Advanced AI starts giving you this new photo in different colors and sizes.
He pays attention to every aspect of what he has learned while being trained and given information – how to do different things.
This method is increasingly refined and matches what the AI has with the requested needs until it produces something that closely resembles the desired one.
Combine all the necessary elements such as “mars land”, “space travelers” and “travel” and it will give you a new picture.
Because when a new photo is created in many different areas, it is created like never before but it is based on billions of images that AI has and trained on.
Society is now starting to question what ‘copyright’ means and the future of work for real artists who create images, as well as photographers.
What about cars?
Self-driving cars have been a topic of discussion in AI for many years and their concept has been implemented in video-based concepts.
AI for self-driving cars is now known as ‘autonomous driving’ where cars are equipped with cameras, radar, and lane-viewing systems.

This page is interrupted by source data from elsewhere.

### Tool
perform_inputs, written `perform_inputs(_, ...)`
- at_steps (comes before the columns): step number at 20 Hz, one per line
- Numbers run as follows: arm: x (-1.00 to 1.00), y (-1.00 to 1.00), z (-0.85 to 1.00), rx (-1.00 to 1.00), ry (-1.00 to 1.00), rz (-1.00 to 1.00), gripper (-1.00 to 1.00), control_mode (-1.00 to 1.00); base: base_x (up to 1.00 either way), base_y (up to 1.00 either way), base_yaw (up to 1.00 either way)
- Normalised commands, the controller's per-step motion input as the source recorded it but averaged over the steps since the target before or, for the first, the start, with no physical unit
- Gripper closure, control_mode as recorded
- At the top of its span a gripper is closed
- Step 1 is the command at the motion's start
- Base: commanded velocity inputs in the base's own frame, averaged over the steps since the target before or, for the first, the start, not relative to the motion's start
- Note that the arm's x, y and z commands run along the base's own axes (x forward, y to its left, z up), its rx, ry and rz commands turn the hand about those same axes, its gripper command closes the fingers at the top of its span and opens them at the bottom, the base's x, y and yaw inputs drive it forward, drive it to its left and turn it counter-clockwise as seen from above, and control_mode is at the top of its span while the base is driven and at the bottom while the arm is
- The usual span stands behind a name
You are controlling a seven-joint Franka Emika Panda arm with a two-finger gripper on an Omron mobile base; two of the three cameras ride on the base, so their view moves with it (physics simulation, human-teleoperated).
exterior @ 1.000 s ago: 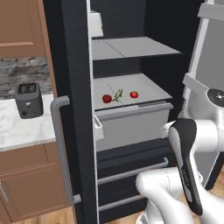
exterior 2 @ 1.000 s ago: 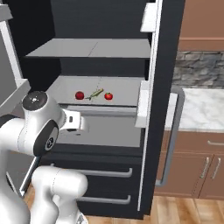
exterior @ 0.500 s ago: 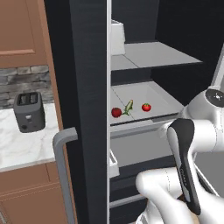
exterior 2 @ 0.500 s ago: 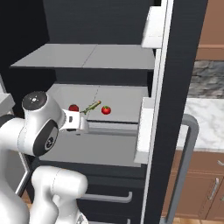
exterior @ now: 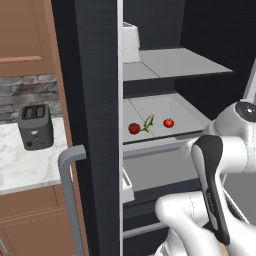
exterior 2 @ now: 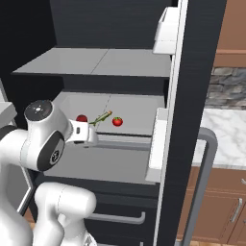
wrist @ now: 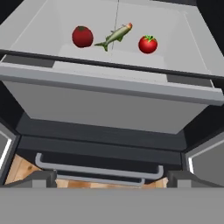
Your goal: Place one tomato and one fish in each tupperware on the nearby counter, to pack two identical lunches.
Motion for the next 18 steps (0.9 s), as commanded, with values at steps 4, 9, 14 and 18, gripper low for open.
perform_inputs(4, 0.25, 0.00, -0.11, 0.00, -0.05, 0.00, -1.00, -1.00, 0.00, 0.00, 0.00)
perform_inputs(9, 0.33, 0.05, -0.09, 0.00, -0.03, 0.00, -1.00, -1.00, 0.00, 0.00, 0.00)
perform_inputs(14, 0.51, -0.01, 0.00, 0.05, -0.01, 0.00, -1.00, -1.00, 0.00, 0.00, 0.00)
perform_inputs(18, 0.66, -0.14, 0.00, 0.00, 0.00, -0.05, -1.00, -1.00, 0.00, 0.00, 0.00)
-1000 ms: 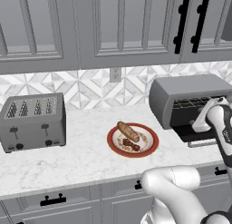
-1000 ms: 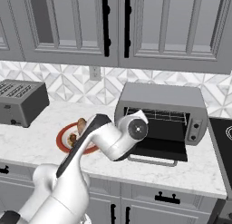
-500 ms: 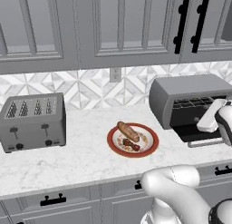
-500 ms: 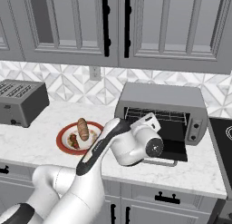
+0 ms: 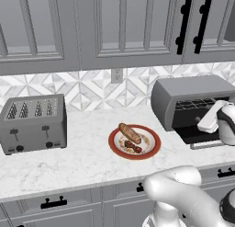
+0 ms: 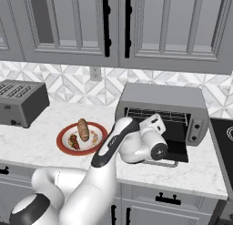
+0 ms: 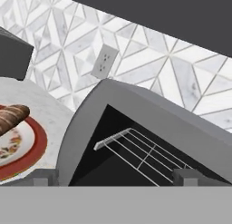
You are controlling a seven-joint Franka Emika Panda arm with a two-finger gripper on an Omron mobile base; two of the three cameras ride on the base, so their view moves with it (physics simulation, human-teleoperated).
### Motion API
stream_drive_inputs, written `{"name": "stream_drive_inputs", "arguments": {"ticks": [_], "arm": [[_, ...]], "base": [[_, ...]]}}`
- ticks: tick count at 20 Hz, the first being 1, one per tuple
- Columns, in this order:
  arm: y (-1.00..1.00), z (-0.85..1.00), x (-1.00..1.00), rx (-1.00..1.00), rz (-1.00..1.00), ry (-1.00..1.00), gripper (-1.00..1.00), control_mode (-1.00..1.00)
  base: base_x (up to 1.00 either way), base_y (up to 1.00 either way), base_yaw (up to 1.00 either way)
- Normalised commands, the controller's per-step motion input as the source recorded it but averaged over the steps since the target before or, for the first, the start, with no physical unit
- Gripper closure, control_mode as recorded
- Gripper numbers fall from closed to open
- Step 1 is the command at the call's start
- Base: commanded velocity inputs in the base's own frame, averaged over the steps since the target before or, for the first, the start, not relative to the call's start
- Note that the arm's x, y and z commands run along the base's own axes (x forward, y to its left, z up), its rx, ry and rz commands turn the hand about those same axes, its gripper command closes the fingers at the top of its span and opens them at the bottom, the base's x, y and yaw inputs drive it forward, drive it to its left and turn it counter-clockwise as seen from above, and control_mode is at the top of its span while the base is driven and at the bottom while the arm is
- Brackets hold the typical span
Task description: Pick up the kebab skewer and baguette bread, and place them inside the toaster oven. Close the toaster oven door and start by setting the timer.
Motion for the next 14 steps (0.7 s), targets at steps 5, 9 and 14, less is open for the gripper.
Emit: {"name": "stream_drive_inputs", "arguments": {"ticks": [5, 9, 14], "arm": [[-0.03, -0.33, 0.18, 0.01, 0.00, -0.01, -1.00, -1.00], [-0.06, 0.00, 0.31, 0.00, 0.00, 0.00, -1.00, -1.00], [-0.04, -0.05, 0.29, 0.00, 0.00, 0.00, -1.00, -1.00]], "base": [[0.00, 0.00, 0.00], [0.00, 0.00, 0.00], [0.00, 0.00, 0.00]]}}
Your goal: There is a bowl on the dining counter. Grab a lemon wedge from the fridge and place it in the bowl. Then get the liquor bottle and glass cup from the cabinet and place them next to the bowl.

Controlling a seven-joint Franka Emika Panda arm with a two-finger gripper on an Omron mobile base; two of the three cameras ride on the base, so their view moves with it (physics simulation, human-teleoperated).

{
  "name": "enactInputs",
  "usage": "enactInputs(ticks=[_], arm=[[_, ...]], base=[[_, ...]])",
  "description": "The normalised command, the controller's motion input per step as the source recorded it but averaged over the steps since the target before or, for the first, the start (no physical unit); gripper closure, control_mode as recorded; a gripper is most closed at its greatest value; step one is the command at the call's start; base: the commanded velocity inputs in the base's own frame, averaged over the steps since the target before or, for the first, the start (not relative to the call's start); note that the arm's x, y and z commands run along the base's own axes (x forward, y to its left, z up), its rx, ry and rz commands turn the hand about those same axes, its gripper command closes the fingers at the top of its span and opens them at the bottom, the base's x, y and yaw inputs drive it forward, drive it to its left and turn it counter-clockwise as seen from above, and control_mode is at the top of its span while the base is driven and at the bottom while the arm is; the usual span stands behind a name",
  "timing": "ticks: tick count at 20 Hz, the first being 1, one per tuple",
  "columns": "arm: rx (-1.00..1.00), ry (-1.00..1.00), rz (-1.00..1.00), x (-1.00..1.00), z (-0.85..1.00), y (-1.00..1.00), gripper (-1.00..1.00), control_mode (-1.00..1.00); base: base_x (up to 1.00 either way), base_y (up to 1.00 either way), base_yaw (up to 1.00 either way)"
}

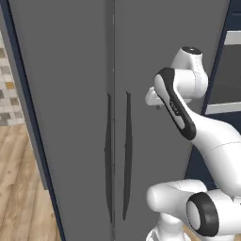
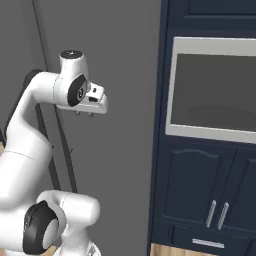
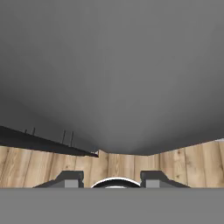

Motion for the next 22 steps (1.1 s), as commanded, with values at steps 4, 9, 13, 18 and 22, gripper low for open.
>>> enactInputs(ticks=[4, 9, 13, 18, 22], arm=[[0.0, 0.0, 0.0, 0.0, 0.0, 0.0, -1.0, 1.0], [0.0, 0.0, 0.0, 0.0, 0.0, 0.0, -1.0, 1.0], [0.0, 0.0, 0.0, 0.0, 0.0, 0.0, -1.0, 1.0], [0.0, 0.0, 0.0, 0.0, 0.0, 0.0, -1.0, 1.0], [0.0, 0.0, 0.0, 0.0, 0.0, 0.0, -1.0, 1.0]], base=[[-0.38, 0.0, 0.0], [-0.62, 0.29, 0.0], [-0.06, 0.6, 0.0], [0.0, 0.8, 0.0], [0.0, 0.68, 0.0]])
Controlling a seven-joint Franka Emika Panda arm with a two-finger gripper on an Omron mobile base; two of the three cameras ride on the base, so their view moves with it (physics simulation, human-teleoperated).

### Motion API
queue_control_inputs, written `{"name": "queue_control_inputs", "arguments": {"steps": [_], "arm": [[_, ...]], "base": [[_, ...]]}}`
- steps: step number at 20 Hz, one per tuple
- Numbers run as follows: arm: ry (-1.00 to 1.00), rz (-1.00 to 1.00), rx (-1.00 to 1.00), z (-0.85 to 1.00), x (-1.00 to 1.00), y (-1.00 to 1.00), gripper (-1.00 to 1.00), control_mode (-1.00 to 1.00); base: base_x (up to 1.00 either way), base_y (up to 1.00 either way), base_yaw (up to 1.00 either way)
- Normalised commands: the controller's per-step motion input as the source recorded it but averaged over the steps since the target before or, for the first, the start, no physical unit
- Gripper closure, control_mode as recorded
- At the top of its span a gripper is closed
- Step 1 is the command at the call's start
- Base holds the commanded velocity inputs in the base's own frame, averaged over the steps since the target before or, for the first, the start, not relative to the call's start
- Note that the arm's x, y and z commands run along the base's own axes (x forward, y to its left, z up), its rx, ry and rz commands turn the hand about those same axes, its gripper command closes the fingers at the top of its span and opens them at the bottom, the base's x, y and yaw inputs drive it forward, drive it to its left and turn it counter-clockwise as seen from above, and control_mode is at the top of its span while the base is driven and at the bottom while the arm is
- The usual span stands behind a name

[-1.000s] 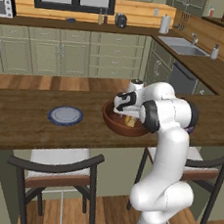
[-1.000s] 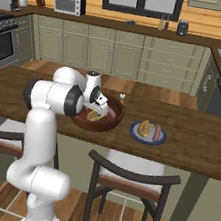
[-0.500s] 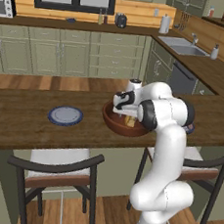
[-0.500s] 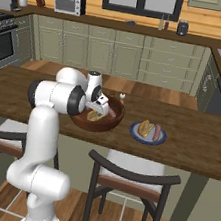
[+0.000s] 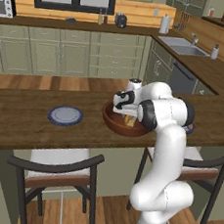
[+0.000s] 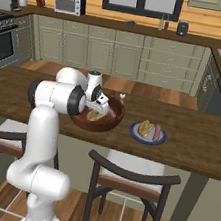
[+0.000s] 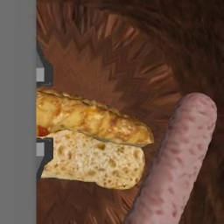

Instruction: Place one bun and one sausage from the bowl on each plate.

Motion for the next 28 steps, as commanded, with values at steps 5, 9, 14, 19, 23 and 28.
{"name": "queue_control_inputs", "arguments": {"steps": [5, 9, 14, 19, 23, 28], "arm": [[-0.03, 0.0, 0.0, 0.07, -0.07, 0.0, 1.0, -1.0], [-0.05, 0.08, 0.0, 0.93, -0.5, 0.21, 1.0, -1.0], [0.0, 0.16, 0.0, 0.91, -0.47, 0.6, 1.0, -1.0], [0.01, 0.32, 0.0, 0.63, -0.1, 0.85, 1.0, -1.0], [0.06, 0.34, 0.0, 0.48, 0.0, 0.98, 1.0, -1.0], [0.03, 0.15, -0.04, 0.06, -0.19, 1.0, 1.0, -1.0]], "base": [[0.0, 0.0, 0.0], [0.0, 0.0, 0.0], [0.0, 0.0, 0.0], [0.0, 0.0, 0.0], [0.0, 0.0, 0.0], [0.0, 0.0, 0.0]]}}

Think of this butterfly, it looks everywhere in 360 degrees and its wings help it to feel and move and it changes where it needs to.
In this way, the AI ‘models’ use the information from their senses, to recognize things, to know what is going on, whether it is, to know what it is – another car, a bicycle, a pedestrian or something else.
Thousands of hours of training to understand how to drive well has resulted in the AI now being able to make decisions and know what to do immediately to avoid collisions.
Prediction algorithms may have struggled for years to mimic a real driver, but self-driving cars have now managed to find millions of people on real roads. In San Francisco, there are now paying passengers.